Le résultat central est que le revenu et le niveau d’éducation sont les meilleurs prédicteurs d’adoption. Les auteurs le disent sans détour, le terrassement initial coûte cher, et sans mécanisme financier dédié l’adoption reste réservée aux ménages les mieux dotés.

Ça se tient avec les trois conditions. Il faut du capital pour faire creuser correctement, du temps disponible pour entretenir, et une trésorerie qui permet d’attendre que les arbres produisent. Un modèle présenté comme la solution du paysan pauvre finit adopté par ceux qui ont déjà de quoi.

Sur le terrain ce sont souvent des retours au village, fonctionnaires retraités, migrants revenus avec un pécule, urbains en quête d’autre chose. Comme mode de vie c’est très cohérent. Comme réponse générale à la pauvreté rurale, les chiffres ne suivent pas.

Ce que je ne sais pas

Combien de parcelles du programme fonctionnent encore six ans après.
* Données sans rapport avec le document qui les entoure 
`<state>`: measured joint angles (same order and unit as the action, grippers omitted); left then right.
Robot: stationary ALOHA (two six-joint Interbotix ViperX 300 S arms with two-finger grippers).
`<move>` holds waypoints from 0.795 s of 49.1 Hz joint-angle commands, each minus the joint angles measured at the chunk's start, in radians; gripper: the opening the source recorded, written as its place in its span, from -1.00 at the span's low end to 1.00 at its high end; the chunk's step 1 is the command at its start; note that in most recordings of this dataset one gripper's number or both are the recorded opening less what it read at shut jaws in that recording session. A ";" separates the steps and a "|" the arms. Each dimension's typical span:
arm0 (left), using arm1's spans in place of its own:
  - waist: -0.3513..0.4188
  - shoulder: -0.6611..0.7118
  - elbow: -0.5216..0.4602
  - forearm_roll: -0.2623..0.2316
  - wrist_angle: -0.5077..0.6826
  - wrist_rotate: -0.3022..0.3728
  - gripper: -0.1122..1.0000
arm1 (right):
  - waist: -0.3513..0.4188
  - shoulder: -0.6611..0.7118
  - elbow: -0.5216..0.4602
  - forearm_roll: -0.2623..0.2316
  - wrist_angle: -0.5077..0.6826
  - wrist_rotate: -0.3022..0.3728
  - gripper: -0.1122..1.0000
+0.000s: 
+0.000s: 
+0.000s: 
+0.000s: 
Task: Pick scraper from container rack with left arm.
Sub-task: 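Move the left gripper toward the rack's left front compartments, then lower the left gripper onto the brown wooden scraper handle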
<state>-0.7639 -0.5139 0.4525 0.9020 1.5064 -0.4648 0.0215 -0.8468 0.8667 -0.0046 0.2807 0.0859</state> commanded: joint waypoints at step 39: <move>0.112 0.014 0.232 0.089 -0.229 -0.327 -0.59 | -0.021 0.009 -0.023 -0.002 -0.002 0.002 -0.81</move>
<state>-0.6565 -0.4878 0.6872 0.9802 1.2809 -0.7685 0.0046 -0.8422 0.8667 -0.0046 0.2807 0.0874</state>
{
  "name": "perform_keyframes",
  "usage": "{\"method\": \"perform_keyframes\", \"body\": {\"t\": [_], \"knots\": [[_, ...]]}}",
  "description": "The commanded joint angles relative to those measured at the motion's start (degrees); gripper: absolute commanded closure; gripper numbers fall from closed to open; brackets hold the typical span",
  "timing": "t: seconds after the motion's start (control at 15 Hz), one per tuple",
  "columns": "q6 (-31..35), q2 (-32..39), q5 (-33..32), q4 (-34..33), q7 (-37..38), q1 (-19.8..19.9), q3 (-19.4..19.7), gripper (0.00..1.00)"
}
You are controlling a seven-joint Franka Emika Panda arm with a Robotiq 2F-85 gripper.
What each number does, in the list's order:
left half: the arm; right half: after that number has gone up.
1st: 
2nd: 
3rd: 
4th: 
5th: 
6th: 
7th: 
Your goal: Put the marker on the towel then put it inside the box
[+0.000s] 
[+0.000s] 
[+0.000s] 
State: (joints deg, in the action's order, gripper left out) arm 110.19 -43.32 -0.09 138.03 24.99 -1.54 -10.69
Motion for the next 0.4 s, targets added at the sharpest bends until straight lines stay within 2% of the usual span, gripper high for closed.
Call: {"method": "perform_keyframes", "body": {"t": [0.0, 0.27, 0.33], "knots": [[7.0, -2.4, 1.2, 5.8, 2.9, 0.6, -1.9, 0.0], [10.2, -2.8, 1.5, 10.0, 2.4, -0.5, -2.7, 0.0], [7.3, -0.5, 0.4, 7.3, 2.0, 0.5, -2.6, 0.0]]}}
Personne ne semble avoir fait ce comptage, or c’est la seule mesure qui compte. Un étang qui s’infiltre se vide, une butte non plantée redevient un tas de terre en deux saisons. L’audit de 2022 portait sur l’exécution budgétaire, pas sur la survie des installations.

Combien de parcelles ont été creusées sur des zones à risque de salinisation, et est ce que le risque a seulement été cartographié avant les travaux.

Est ce que les chiffres de revenu additionnel qui circulent dans la documentation officielle ont déjà été vérifiés sur un échantillon réel. Je n’ai trouvé que des projections, jamais de mesure après coup.

Et la question qui m’intéresse le plus, est ce que ce récit d’autosuffisance ne sert pas de substitut à une politique agricole. Tant qu’on explique que la solution tient sur trois rai bien dessinés, on n’a pas à traiter le prix du riz, l’endettement des ménages ni les routes qui manquent.

Donc quand on survole l’Isan, ce qu’on voit n’est pas vraiment ce que le post décrit.